Principe di Savoia is located close to Garibaldi, Centrale, and Cadorna stations, as well as the La Scala theatre. The hotel features classic Italian and art deco furniture, statues and decor throughout the building. The entrance showcases a stained-glass domed ceiling while mosaics and chandeliers decorate common areas and guest rooms.
The famed Presidential Suite, located on the tenth floor, features luxurious amenities including a Pompeii style private spa with fresco walls, Turkish bath, antique furniture and fireplace, three bedrooms, full dining room, library and terrace. Guests that have stayed in the suite included Queen Elizabeth II, Prince Philip, Duke of Edinburgh, Woody Allen, President George H. W. Bush, Bill Gates, President Vladimir Putin and more.

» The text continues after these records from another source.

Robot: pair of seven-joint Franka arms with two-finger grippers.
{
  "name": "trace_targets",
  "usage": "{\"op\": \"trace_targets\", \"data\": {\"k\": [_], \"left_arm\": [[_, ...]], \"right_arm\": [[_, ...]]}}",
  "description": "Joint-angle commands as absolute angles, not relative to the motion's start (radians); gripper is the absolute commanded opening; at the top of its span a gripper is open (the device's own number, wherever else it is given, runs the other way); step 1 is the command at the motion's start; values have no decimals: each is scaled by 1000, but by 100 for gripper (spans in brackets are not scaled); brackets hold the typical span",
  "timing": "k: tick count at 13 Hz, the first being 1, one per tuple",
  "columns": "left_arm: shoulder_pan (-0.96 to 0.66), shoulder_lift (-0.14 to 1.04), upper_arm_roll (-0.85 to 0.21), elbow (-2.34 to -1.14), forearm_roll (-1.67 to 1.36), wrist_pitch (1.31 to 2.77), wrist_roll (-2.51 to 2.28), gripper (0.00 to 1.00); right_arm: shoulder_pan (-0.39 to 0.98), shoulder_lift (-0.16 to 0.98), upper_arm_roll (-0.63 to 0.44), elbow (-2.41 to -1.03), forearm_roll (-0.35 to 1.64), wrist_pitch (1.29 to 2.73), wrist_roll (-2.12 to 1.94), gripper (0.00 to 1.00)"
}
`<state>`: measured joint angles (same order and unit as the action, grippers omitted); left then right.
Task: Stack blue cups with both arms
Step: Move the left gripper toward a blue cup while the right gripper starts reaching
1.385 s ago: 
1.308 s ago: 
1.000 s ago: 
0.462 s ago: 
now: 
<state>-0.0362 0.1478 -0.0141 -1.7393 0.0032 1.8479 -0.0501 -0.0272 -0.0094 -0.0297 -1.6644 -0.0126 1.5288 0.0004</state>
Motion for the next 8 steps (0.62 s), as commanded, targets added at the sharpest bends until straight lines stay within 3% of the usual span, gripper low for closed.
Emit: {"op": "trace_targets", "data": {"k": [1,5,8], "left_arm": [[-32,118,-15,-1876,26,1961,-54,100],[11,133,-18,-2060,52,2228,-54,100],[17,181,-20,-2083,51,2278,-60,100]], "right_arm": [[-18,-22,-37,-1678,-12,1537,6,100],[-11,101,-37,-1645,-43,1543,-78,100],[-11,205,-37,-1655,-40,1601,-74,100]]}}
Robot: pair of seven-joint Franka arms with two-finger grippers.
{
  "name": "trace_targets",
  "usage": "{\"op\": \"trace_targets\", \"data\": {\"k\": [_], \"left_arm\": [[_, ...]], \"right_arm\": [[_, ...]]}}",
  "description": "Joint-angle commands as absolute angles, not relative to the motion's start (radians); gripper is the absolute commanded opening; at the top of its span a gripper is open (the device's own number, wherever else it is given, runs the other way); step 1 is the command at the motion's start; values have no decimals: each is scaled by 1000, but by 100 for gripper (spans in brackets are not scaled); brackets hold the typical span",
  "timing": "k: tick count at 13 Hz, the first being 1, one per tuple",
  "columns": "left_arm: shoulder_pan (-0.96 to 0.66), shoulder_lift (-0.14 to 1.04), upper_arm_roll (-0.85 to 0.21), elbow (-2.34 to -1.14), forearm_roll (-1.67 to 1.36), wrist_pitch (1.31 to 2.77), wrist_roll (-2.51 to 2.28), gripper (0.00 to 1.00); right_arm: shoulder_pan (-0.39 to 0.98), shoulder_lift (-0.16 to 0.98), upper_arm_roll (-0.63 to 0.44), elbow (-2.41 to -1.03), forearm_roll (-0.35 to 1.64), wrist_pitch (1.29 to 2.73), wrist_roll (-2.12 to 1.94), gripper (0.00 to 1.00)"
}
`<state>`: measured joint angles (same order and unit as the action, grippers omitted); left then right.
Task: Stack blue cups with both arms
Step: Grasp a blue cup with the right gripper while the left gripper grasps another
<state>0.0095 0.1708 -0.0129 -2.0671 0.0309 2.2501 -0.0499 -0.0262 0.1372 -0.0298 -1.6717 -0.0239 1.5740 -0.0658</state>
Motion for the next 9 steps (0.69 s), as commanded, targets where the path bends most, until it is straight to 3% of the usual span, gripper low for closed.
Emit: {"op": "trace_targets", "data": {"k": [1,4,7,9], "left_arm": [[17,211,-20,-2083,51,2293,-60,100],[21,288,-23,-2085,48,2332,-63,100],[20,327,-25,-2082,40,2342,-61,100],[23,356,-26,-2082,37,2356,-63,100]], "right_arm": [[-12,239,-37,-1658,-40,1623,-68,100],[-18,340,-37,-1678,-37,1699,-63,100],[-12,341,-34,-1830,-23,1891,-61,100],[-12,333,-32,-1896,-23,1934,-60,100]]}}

The Principe has two restaurants and the Principe Bar renovated in 2009 by architect Thierry Despont. Il Salotto is a casual lobby lounge, while Acanto is the hotel’s fine-dining restaurant headed by executive chef Fabrizio Cadei. Club 10 is a 1,000 square meter fitness and beauty centre located on the top floor of the hotel. It includes a full salon, indoor heated pool, sauna and other amenities.

Notable guests
Since its opening, Principe di Savoia has been known to host notable guests and celebrities such as Edward VIII, Erich Maria Remarque, Aristotle Onassis, Evita Peron, Maria Callas, Charlie Chaplin, Josephine Baker, The Aga Khan, David Rockefeller, Elizabeth Taylor, Henry Ford and the Prince of Monaco.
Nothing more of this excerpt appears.